September 18th, 2009 Posted in Arts and Life

By Kara Kawakami

LOGAN — Utah State University Museum of Anthropology offers visitors and residents of Cache County new insights on cultures, peoples, and civilizations.

A broad definition of anthropology is “the study of humans through all time,” said Mary Kay Gaydos Gabriel, museum curator. “Our intent is to provide programming that is of interest to children and adults in order to provide them with opportunities to learn about all cultures,” Gabriel said.

Saturdays at the Museum are specifically designed for Cache County residents on topics that are both current and historical. These events are held almost every Saturday except for holidays. Each Saturday has a different theme with activities for children and adults. There are lectures for adults, and games and activities for children, Gabriel said.

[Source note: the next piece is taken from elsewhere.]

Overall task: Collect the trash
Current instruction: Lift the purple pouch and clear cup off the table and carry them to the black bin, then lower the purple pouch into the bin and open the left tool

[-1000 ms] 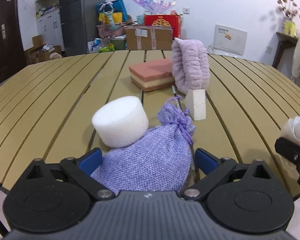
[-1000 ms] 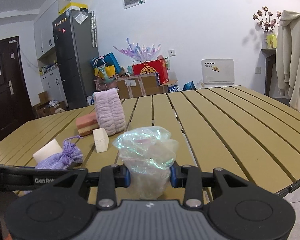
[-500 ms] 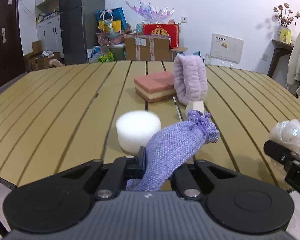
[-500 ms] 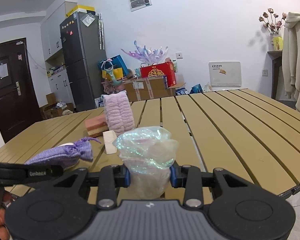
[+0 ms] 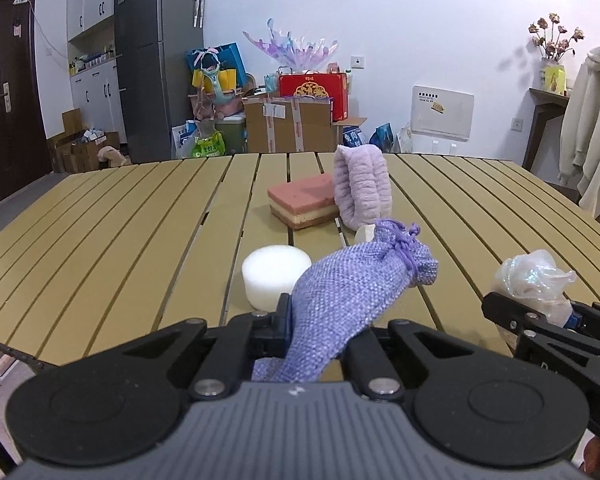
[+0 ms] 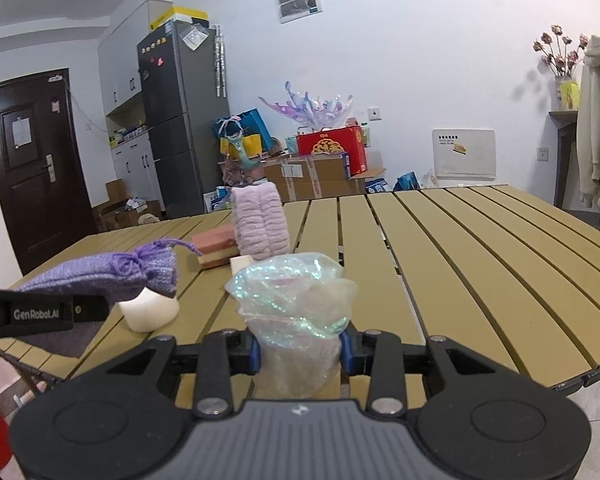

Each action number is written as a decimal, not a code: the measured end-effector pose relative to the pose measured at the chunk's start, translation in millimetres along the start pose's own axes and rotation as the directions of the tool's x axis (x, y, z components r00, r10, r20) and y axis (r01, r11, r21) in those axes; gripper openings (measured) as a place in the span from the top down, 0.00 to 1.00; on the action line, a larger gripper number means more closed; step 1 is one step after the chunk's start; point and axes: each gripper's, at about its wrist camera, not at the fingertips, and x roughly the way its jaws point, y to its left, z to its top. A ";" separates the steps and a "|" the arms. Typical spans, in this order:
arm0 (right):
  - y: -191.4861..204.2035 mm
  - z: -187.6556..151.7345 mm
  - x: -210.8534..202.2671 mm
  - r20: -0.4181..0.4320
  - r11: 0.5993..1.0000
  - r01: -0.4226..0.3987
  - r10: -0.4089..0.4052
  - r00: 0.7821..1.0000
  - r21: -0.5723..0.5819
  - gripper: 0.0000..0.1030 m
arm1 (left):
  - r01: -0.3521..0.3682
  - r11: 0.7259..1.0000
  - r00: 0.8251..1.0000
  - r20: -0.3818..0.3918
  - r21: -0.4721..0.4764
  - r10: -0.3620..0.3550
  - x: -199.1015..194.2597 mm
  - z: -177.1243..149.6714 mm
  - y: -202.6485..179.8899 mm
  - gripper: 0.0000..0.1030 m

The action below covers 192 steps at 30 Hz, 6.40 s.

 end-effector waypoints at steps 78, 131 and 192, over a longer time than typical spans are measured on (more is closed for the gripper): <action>80.5 -201.5 -120.7 -0.511 0.970 -0.078 -0.053 0.858 -0.232 0.67 | -0.130 0.991 0.919 -0.376 0.000 0.121 -94.7 -252.5 108.8 0.94; 48.6 -215.2 -46.3 -0.605 0.987 0.012 -0.109 0.789 -0.162 0.67 | -0.240 0.971 0.843 -0.495 0.003 0.210 -53.8 -262.6 127.1 0.94; 22.3 -211.5 -49.0 -0.573 0.990 0.112 -0.138 0.808 -0.079 0.67 | -0.120 0.990 0.832 -0.552 -0.075 0.059 29.0 -220.6 20.2 0.02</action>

It is important to make connections through cultures, opening doors of understanding in our current world which is overrun with hyped-up media coverage and one-sided perspectives. Understanding others is the key to an open and inclusive future society, Gabriel said.

“For me the museum makes it a lot more broad, opens people’s eyes to different cultures and beliefs, to something new,” said Monica Nybo, a USU senior in anthropology and museum studies

Things are changing at the Museum of Anthropology. Recently, a federal grant from the Institute of Museum and Library Services was obtained that provides the museum with funding that will allow continuation of the Saturdays at the Museum program for two additional years, and provides the means to improve the programming with visiting scholars, subject matter experts, and additional marketing, said Gabriel.

New exhibits are also being added. There is an exhibit on textiles from Pakistan, Egypt, Samoa, and Peru that is being constructed, Nybo said.

The museum is located on USU’s campus in Logan, on the second floor of the south turret in the historic Old Main building, room 252. The museum is a resource for the students and community of Cache County at large. All event programming, educational outreach, marketing, volunteer student docent tours, exhibit design, research, and collections accessioning are performed by students, Gabriel said. The museum is a lab for learning how to run and work in a museum.

The museum is a non-profit organization and is funded through donations and grants. A great way for students to help the museum raise funds is by shopping on Amazon.com through a link on the museum web page: http://www.usu.edu/anthro/museum/. It provides the museum with 6-8 percent of the money a customer spends, Gabriel said. “It is a fabulous way to give to the museum.”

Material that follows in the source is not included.